Inceneritore Pro-Gest, si schiera anche il Levi

La scuola pubblicizza sul proprio sito la manifestazione contro l’impianto. Il preside: «Giusto occuparsi dei problemi della comunità e prendere posizione»

MANTOVA. C’è anche una scuola tra i supporter della manifestazione contro l’inceneritore della cartiera Pro-Gest organizzata da un gruppo spontaneo di cittadini per il 7 aprile. Sulla home page del sito ufficiale dell’Istituto comprensivo Levi è apparso in questi giorni, tra comunicati sulle disposizioni relative all’obbligo di vaccinare i figli e circolari relative alle vicende didattiche della scuola, anche il volantino che pubblicizza la camminata «per dire no all’inceneritore» con tanto di slogan: “Ne abbiamo pieni i polmoni”.

È la prima volta, almeno a Mantova, che una scuola prende, seppur indirettamente, posizione su un questione al centro di un dibattito che divide l’opinione pubblica cittadina. Perché pubblicizzare con un certo risalto la manifestazione contro l’impianto progettato da Pro-Gest equivale quantomeno ad esprimere vicinanza ai contenuti dell’iniziativa.
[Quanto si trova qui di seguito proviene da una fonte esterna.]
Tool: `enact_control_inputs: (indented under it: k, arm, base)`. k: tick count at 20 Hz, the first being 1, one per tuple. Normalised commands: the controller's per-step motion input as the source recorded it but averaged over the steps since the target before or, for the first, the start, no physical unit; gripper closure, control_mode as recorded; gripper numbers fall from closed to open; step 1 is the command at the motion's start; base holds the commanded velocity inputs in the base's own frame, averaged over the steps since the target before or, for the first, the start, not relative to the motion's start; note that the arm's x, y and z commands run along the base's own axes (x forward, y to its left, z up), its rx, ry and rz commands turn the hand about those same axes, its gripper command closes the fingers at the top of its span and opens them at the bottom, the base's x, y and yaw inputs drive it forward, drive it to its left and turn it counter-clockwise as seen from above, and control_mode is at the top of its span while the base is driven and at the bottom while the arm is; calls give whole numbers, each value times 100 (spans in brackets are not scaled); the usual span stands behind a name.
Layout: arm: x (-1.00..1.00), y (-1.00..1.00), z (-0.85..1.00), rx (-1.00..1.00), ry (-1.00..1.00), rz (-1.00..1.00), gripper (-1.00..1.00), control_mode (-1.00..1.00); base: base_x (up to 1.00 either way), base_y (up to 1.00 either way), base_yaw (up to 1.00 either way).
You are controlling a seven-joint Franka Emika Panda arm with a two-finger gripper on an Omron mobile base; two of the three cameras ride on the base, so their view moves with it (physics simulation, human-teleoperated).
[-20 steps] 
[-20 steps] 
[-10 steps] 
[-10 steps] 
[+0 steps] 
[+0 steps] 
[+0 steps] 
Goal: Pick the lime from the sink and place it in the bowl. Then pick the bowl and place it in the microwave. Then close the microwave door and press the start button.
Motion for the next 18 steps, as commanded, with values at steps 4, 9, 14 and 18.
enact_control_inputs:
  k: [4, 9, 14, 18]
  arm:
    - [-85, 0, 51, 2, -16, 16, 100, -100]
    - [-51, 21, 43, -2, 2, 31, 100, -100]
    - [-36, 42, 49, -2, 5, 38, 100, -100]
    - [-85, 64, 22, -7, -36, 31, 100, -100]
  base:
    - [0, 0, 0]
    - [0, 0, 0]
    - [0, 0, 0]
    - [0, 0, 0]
E il preside dell’istituto scolastico, Roberto Archi, non si tira indietro e nemmeno tergiversa. «La proposta di pubblicare sulla home page del nostro sito è partito da un genitore, dalla presidente del consiglio d’istituto - spiega il dirigente - il consiglio ha discusso e approvato la proposta». E lui, il dirigente, è d’accordo? O si è astenuto?
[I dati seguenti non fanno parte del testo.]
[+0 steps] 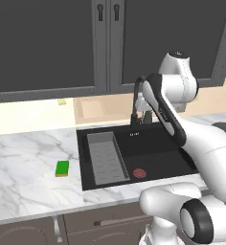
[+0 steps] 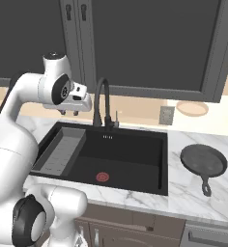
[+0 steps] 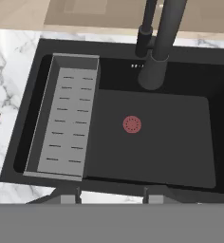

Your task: Pick the pan and sponge and place them into the sink. Then turn on the water.

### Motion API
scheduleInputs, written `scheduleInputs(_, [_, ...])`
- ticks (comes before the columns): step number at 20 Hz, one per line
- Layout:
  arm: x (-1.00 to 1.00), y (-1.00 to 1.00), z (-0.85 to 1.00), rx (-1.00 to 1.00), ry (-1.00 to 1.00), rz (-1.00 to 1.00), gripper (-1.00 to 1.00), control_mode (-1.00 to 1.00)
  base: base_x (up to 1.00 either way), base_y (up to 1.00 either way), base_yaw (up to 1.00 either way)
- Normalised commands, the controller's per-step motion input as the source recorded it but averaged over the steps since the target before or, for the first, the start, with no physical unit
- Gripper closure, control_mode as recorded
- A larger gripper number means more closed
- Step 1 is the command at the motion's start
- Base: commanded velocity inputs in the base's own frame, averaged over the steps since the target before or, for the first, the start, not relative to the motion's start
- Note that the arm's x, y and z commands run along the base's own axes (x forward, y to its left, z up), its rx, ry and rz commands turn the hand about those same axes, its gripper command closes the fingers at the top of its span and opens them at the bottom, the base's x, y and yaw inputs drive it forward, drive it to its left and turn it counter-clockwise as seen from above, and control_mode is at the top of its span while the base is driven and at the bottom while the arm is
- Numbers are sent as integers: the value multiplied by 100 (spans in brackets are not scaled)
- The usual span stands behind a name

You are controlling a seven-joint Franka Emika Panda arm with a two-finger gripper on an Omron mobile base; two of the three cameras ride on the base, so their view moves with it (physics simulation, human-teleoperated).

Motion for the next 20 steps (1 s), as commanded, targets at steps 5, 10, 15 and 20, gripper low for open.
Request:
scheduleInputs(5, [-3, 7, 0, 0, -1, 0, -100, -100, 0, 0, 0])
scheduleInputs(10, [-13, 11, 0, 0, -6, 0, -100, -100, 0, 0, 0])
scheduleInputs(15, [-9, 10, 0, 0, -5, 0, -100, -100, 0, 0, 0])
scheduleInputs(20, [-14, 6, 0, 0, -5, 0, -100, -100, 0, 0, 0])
«Diciamo che vorrei morire il più tardi possibile» è la risposta istintiva. Ma poi approfondisce: «Capisco che non sia usuale trovare un comunicato simile sul sito di una scuola, ma accadrà sempre più spesso perché il mondo dell’istruzione non può essere isolato dai dibattiti e dalle questioni che riguardano la comunità. Certo, è una questione complessa, si parla di posti di lavoro. Ma il consiglio si è schierato per la salute della collettività e io sono d’accordo». Del comprensivo fanno parte scuole di Lunetta e Cittadella, quartieri vicini alla cartiera.
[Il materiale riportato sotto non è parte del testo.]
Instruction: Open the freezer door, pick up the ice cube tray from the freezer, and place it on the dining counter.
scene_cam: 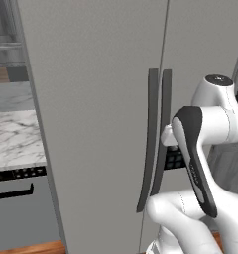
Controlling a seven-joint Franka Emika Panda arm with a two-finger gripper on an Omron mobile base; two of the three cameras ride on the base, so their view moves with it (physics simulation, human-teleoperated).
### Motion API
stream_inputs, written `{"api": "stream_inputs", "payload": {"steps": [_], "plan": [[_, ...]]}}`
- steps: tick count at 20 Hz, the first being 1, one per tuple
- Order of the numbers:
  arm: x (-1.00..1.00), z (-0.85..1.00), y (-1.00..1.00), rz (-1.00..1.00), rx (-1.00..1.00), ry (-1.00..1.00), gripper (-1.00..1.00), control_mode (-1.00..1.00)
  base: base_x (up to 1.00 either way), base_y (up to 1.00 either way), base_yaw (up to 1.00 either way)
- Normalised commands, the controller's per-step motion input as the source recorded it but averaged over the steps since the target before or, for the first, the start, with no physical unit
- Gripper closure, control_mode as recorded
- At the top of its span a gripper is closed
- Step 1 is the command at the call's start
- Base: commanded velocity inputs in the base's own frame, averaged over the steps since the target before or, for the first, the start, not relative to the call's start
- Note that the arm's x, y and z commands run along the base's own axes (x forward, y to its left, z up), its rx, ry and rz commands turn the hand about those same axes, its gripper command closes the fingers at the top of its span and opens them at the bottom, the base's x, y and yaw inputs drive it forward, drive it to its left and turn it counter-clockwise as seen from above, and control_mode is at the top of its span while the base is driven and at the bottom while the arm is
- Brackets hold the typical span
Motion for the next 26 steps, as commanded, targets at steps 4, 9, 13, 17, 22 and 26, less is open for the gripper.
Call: {"api": "stream_inputs", "payload": {"steps": [4, 9, 13, 17, 22, 26], "plan": [[-0.13, 0.00, 0.08, 0.00, -0.01, 0.00, -1.00, -1.00, 0.00, 0.00, 0.00], [-0.01, 0.00, 0.00, 0.00, 0.00, 0.00, -1.00, -1.00, 0.00, 0.00, 0.00], [0.00, 0.00, 0.00, 0.00, 0.00, 0.00, -1.00, 1.00, 0.00, 0.01, 0.00], [0.00, 0.00, 0.00, 0.00, 0.00, 0.00, -1.00, 1.00, 0.00, 0.52, 0.00], [0.00, 0.00, 0.00, 0.00, 0.00, 0.00, -1.00, 1.00, -0.02, 0.93, 0.00], [0.00, 0.00, 0.00, 0.00, 0.00, 0.00, -1.00, 1.00, 0.00, 0.72, 0.00]]}}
«Ma hanno votato a favore anche i consiglieri della scuola di Castelbelforte che fa parte dell’Ic - spiega Paola Spadini, presidente del consiglio d’istituto - la manifestazione non ha orientamenti politici e non si presterà a strumentalizzazioni. Chiediamo solo all’amministrazione comunale, che su altri temi ambientali si è mostrata sensibile, di dire no all’inceneritore. I nostri ragazzi partecipano a un progetto di educazione ambientale a scuola e conoscono bene le condizioni dell’aria di Mantova».

La Spadini, però, precisa che «il consiglio d’istituto ha semplicemente approvato la pubblicazione del volantino, non l’appoggio alla manifestazione». L’appuntamento è in piazza Canossa alle 17.